EXERCISE DETAILS
Line by line, copy the material below exactly as given.

________________

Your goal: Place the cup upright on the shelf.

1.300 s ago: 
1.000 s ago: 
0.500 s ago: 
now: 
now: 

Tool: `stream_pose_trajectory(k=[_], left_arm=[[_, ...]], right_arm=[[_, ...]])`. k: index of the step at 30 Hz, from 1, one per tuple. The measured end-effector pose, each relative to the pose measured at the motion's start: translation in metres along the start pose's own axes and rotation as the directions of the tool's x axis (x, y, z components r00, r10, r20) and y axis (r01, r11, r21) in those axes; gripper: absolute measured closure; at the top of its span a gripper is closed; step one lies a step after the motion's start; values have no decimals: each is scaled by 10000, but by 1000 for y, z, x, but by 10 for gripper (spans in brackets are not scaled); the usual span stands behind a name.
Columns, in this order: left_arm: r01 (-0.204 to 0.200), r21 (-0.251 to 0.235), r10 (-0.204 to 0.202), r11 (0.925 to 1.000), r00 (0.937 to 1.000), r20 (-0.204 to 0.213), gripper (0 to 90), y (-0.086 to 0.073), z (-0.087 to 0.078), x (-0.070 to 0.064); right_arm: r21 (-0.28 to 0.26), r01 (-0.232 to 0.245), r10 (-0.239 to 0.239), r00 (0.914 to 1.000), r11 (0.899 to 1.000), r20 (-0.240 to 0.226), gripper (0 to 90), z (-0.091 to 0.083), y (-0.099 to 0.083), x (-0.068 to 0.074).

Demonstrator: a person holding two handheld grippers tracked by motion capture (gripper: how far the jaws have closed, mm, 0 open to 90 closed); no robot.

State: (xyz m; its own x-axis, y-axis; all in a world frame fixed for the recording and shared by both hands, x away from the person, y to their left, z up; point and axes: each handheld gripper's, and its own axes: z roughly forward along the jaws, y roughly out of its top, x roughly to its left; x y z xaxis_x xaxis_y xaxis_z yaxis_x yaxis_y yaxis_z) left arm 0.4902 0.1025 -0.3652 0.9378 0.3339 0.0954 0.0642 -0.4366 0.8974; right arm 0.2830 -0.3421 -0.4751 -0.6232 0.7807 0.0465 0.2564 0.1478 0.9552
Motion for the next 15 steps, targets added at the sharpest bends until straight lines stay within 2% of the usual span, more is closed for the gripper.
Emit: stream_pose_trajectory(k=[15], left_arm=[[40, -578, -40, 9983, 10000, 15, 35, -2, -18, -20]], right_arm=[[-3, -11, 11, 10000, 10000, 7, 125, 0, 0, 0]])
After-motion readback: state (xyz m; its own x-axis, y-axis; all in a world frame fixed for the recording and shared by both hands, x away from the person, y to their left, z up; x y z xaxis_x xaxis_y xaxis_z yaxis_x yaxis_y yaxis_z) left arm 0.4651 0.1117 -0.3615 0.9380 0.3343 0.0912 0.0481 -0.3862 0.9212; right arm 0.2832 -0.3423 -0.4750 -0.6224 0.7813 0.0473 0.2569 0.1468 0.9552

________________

RESPONSE
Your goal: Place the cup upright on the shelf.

1.300 s ago: 
1.000 s ago: 
0.500 s ago: 
now: 
now: 

Tool: `stream_pose_trajectory(k=[_], left_arm=[[_, ...]], right_arm=[[_, ...]])`. k: index of the step at 30 Hz, from 1, one per tuple. The measured end-effector pose, each relative to the pose measured at the motion's start: translation in metres along the start pose's own axes and rotation as the directions of the tool's x axis (x, y, z components r00, r10, r20) and y axis (r01, r11, r21) in those axes; gripper: absolute measured closure; at the top of its span a gripper is closed; step one lies a step after the motion's start; values have no decimals: each is scaled by 10000, but by 1000 for y, z, x, but by 10 for gripper (spans in brackets are not scaled); the usual span stands behind a name.
Columns, in this order: left_arm: r01 (-0.204 to 0.200), r21 (-0.251 to 0.235), r10 (-0.204 to 0.202), r11 (0.925 to 1.000), r00 (0.937 to 1.000), r20 (-0.204 to 0.213), gripper (0 to 90), y (-0.086 to 0.073), z (-0.087 to 0.078), x (-0.070 to 0.064); right_arm: r21 (-0.28 to 0.26), r01 (-0.232 to 0.245), r10 (-0.239 to 0.239), r00 (0.914 to 1.000), r11 (0.899 to 1.000), r20 (-0.240 to 0.226), gripper (0 to 90), z (-0.091 to 0.083), y (-0.099 to 0.083), x (-0.068 to 0.074).

Demonstrator: a person holding two handheld grippers tracked by motion capture (gripper: how far the jaws have closed, mm, 0 open to 90 closed); no robot.

State: (xyz m; its own x-axis, y-axis; all in a world frame fixed for the recording and shared by both hands, x away from the person, y to their left, z up; point and axes: each handheld gripper's, and its own axes: z roughly forward along the jaws, y roughly out of its top, x roughly to its left; x y z xaxis_x xaxis_y xaxis_z yaxis_x yaxis_y yaxis_z) left arm 0.4902 0.1025 -0.3652 0.9378 0.3339 0.0954 0.0642 -0.4366 0.8974; right arm 0.2830 -0.3421 -0.4751 -0.6232 0.7807 0.0465 0.2564 0.1478 0.9552
Motion for the next 15 steps, targets added at the sharpest bends until straight lines stay within 2% of the usual span, more is closed for the gripper.
Emit: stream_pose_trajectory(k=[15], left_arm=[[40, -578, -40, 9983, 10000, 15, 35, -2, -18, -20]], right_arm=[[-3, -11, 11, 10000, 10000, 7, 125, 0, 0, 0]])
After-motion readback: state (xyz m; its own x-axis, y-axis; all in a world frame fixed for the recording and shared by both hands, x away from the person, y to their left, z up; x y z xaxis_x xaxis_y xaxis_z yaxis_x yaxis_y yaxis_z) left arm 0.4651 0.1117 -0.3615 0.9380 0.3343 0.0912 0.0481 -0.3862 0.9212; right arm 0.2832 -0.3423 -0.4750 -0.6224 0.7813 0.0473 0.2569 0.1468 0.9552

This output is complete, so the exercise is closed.